I cannot pretend that I have ever officially declared myself a feminist or even a womanist. What I do know, however is that men folk have entirely too much to say about what women folk do in front of and behind closed doors with their bodies. In particular, black women and it begins as black girls begin their ascension into womanhood.

In space after space and in mouth after mouth, black women’s bodies are disdained for their beauty while being admired for their grace. Black women’s bodies, young and old, are scorned while being fetishized. Their parts, our parts are picked apart while being feasted upon by the male gaze, yet degraded and demeaned when the women herself oozes confidence and loves her body openly and freely. This juxtaposition between how a black women’s body is viewed to be and how it actually is places black women in an impossible conundrum of inequity.

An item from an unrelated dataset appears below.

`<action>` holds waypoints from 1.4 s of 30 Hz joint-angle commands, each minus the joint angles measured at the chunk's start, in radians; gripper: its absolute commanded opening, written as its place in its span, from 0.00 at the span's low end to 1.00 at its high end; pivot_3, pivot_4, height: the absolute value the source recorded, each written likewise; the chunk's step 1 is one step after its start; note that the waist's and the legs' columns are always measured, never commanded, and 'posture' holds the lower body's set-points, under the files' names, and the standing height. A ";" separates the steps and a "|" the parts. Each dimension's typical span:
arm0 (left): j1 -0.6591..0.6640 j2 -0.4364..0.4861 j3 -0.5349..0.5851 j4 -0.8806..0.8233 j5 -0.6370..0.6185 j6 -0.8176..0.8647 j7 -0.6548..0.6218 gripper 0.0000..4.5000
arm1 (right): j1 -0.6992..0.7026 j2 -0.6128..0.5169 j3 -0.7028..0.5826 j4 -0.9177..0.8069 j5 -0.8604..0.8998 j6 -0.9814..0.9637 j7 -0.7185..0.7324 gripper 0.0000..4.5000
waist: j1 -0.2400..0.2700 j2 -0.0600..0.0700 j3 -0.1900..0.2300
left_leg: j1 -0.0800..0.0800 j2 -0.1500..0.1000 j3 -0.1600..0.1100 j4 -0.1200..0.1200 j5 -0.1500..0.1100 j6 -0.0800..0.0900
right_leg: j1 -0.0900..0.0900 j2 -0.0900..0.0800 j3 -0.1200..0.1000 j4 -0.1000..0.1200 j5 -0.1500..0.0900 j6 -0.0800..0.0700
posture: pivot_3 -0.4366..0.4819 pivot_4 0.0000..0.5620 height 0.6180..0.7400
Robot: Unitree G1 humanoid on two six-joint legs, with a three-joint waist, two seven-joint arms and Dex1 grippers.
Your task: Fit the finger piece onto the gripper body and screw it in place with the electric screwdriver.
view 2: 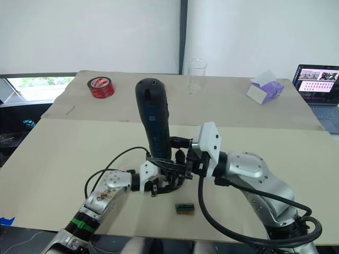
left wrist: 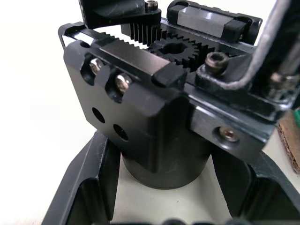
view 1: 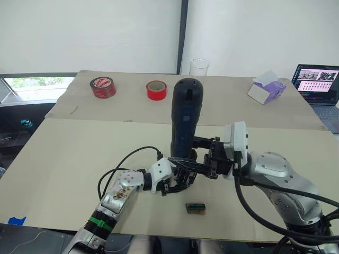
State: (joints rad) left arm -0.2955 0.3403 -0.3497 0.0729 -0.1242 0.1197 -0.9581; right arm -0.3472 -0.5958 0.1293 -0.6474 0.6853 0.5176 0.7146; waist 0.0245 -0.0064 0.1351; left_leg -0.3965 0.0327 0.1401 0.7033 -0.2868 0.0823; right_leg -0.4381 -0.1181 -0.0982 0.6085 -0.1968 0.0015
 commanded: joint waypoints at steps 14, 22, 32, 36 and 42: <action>0.021 0.014 -0.009 0.009 0.008 0.032 -0.001 0.51 | 0.064 -0.050 0.044 0.104 -0.062 0.110 -0.019 0.43 | -0.001 -0.002 -0.011 | 0.004 0.000 0.000 -0.005 -0.003 -0.005 | 0.002 -0.002 -0.001 -0.003 -0.001 0.000 | 0.48 0.27 1.00; 0.023 0.014 -0.006 0.008 0.008 0.033 0.003 0.51 | 0.100 -0.028 0.048 0.140 -0.075 0.082 -0.023 0.43 | -0.002 -0.001 -0.013 | 0.009 0.000 0.001 -0.008 -0.003 -0.006 | 0.007 -0.004 -0.004 -0.007 -0.001 0.001 | 0.48 0.27 1.00; 0.030 0.019 -0.003 0.002 0.006 0.036 0.005 0.51 | 0.111 -0.051 0.064 0.155 -0.113 0.051 -0.009 0.43 | -0.007 0.003 -0.017 | 0.015 0.001 0.000 -0.012 -0.005 -0.009 | 0.014 -0.012 -0.018 -0.013 -0.001 0.002 | 0.48 0.27 1.00; 0.031 0.019 -0.001 0.001 0.005 0.036 0.006 0.51 | 0.044 -0.033 0.080 0.128 -0.106 0.065 -0.026 0.43 | -0.009 0.004 -0.016 | 0.015 0.001 0.000 -0.012 -0.005 -0.009 | 0.014 -0.015 -0.023 -0.013 0.000 0.002 | 0.48 0.27 1.00; 0.031 0.018 0.000 0.001 0.006 0.037 0.007 0.51 | -0.037 -0.029 0.110 0.107 -0.085 0.123 -0.048 0.43 | -0.009 0.003 -0.015 | 0.013 0.001 0.000 -0.012 -0.005 -0.009 | 0.013 -0.016 -0.025 -0.013 0.000 0.002 | 0.48 0.27 1.00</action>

In other words, damned if you do and damned if you don’t.

For example, men want a sexually advanced partner in the bedroom that turns him out and is open to trying new things but shouldn’t have been too sexually involved with men as to avoid a high body count, so she can still be marriage material. How sway? This is not to say a woman cannot be fearless with her body without sleeping with a lot of men, but why is this responsibility on her head and hers alone? What I am saying is it takes time and experience for many women to become fully comfortable with their sexuality. Yet this unrealistic expectation comes from a society that demonizes teenage mothers and unwed mothers while ignoring the fathers and then chastises the young women again for being so irresponsible as to choose the wrong guy. Again, how Sway? But unlike Sway, I do have the answer: let girls be girls and women be women. Let us live. Let us breathe. Let us be the fearfully and wonderfully made creatures that we are. Simply put, by my girl Janelle Monáe, ‘get off my areola’.